* TASK ITEM *
Find and return every line of the data that contains the word "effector".

* DATASET EXTRACT *
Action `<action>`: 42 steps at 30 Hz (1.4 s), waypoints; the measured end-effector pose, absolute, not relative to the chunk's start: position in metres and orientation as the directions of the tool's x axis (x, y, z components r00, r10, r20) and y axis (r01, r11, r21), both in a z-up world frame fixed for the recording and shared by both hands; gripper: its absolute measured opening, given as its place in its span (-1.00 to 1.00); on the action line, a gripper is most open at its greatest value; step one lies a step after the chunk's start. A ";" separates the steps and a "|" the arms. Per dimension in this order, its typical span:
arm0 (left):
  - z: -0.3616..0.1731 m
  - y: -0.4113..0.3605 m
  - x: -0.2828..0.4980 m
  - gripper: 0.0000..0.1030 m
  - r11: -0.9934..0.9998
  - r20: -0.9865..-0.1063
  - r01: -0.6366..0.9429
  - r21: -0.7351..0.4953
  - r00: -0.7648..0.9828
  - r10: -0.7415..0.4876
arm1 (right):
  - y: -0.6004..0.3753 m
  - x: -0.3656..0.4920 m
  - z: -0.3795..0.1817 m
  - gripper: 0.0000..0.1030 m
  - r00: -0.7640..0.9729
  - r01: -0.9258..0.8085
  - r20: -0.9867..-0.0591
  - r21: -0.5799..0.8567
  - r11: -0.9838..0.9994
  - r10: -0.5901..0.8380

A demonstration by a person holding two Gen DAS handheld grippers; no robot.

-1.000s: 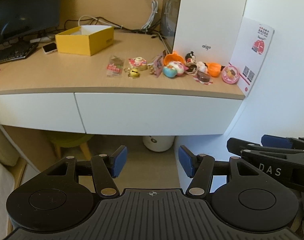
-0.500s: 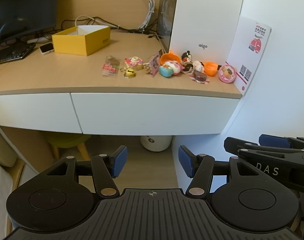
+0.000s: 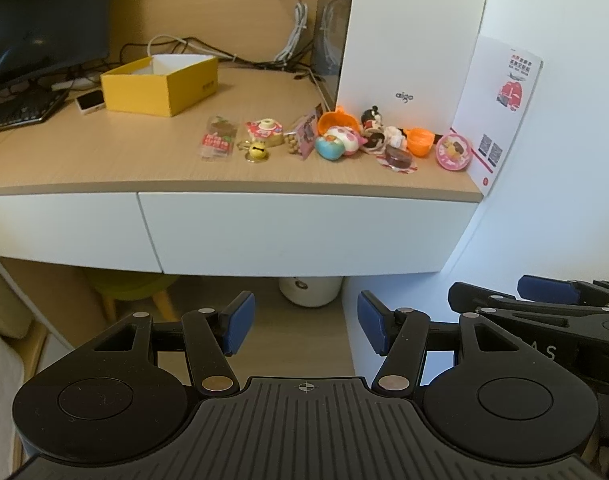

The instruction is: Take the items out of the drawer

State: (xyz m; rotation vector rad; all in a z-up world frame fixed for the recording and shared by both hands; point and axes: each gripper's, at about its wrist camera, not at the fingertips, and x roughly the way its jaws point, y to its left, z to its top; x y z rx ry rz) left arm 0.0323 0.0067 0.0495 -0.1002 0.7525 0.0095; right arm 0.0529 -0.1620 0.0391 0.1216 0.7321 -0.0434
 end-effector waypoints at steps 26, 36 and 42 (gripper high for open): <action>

* SOLUTION *
Action `<action>`: 42 steps at 30 Hz (1.4 s), waypoints; the measured end-effector pose, absolute, not relative to the chunk's start: position in metres and orientation as the directions of the tool's x axis (x, y, z components r00, r10, r20) and y axis (r01, r11, r21), both in a z-up world frame fixed for the recording and shared by both hands; gripper: its absolute measured opening, given as its place in its span (-1.00 to 1.00); on the action line, a gripper is most open at its greatest value; step one lies a step after the chunk's start. A ";" separates the steps and a "|" the arms. Per dimension in this order, its typical span:
 end-effector waypoints at steps 26, 36 and 42 (gripper high for open): <action>

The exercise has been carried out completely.